You also realize that Wilson had named her in his
own biography ...


On what page (so I can check quickly without buying the book if I
find it in a bookstore), and when did he publish?

and of course you also realize that most of her friends
and neighbors knew that she worked at the CIA.


Possibly so, again I don't know. Even so knowing she worked at the
CIA is not the same as working covertly for the CIA.

i.e, working at the CIA is
not necessarily a matter of national secrecy and certainly not in this
case.

http://www.newsmax.com/archives/ic/2005/2/22/120736.shtml


I've caught NewsMax publishing blatant lies before. I will not
trust them.
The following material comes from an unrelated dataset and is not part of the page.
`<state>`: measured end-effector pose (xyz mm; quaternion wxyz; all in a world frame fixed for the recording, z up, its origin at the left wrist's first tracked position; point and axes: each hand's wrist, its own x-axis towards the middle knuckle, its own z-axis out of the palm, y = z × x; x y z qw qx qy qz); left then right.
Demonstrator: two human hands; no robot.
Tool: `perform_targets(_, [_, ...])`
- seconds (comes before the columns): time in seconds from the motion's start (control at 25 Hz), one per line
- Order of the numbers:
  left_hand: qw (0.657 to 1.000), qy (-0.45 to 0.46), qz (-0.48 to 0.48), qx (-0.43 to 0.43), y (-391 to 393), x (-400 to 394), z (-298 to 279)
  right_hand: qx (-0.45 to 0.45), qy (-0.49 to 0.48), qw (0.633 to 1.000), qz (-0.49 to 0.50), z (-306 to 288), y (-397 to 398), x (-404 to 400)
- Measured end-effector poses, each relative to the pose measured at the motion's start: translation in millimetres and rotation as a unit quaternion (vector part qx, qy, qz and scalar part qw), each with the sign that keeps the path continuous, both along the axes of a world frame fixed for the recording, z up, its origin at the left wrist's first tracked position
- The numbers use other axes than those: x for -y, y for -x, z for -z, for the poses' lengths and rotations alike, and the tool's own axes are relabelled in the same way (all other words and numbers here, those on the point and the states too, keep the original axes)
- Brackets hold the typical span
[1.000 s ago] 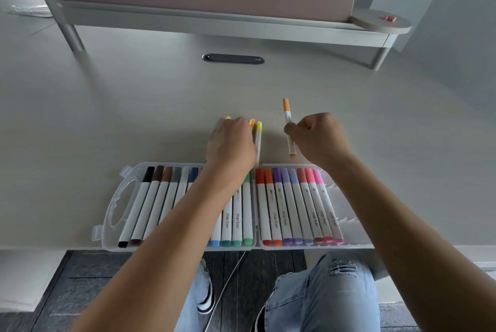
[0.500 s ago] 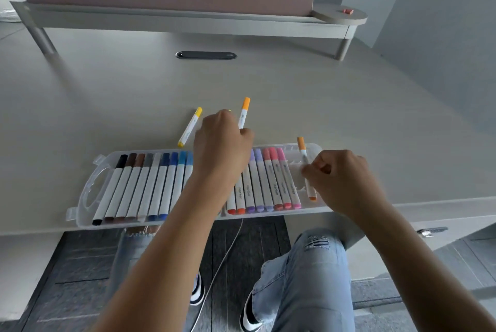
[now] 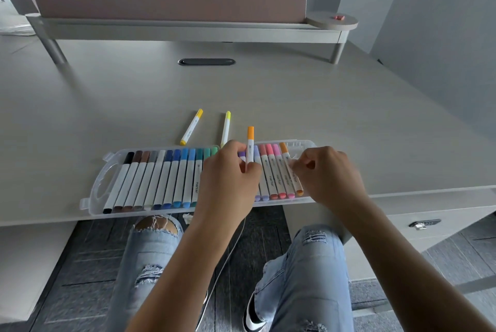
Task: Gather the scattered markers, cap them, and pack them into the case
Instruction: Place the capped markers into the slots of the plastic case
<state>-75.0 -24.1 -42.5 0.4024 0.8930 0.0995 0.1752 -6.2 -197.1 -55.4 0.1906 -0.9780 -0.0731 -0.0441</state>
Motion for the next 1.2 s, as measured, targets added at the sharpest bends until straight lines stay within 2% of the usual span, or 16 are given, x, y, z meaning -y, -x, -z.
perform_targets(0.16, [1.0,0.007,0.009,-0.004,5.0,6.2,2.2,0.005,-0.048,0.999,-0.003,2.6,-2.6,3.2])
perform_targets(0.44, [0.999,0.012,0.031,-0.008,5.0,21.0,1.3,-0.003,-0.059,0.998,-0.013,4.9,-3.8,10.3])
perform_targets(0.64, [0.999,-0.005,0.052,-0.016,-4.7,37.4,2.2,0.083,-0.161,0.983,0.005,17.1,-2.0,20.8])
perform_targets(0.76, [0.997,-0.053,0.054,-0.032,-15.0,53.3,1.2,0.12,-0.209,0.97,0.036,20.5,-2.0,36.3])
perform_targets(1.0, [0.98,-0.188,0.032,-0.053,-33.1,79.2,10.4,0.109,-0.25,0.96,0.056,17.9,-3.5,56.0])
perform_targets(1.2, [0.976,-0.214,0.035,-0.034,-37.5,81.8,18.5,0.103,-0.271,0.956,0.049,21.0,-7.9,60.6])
I do note that the author in that article accuses
Rove of confirming for the Russians, information allegedly provided
by the infamous spy, Aldrich Ames, assuming the Russians read US
newspapers. But as I said, _NewsMax_ is not a reliable source.

http://www.spectator.org/dsp_article.asp?art_id=8428


My guess is you mean:

'Gergen and Sanger agreed that "everyone" knew Joe Wilson's
wife worked at the CIA." Sanger confirmed this as "common
knowledge" to TAS. Perhaps these facts aren't yet Conventional
Wisdom. '

Absent is any evidence proferred by Gergen and Sanger to support that.
Conspicuously absent is a statement by either man, or anyone else,
that they _themselves_ knew this befor Novak's story was published.

Again, that is not a factor concerning policy for handling classified
information.

http://www.nypost.com/postopinion/opedcolumnists/49903.htm


Requires online registration.

Again, the men in question, both the two who published the classified
information to Novak and Rove, should Cooper's story be true, and
shold ROve prove to NOT be one of the two who contacted Novak, have
proven that they cannot be trusted with classified information.

That Bush has changed his position from promising to fire "anyone
involced" to firing "anyone who has comitted a crime" speaks for
itself. His next statement will probably be that he'll fire
anyone convicted of a crime, followed by anyone convicted of a
crime whose conviction is not overturned on appeal. Cleary it
is the administration's policy to drag this out as long as possible
so that the perpetrators can be pardoned late enough in his term
to not cause an political damage. Reminds one of Clinton, eh?
Again, he should have demanded their resignations immediately
upon publication of Novak's story.

Also, let's not forget that neither Novak nor anyone else has
ever shown that marriage ro a CIA operative implies that a man
is not qualified for a job, receives preferential treatment in
his selection for it, or is biased in his performance of it.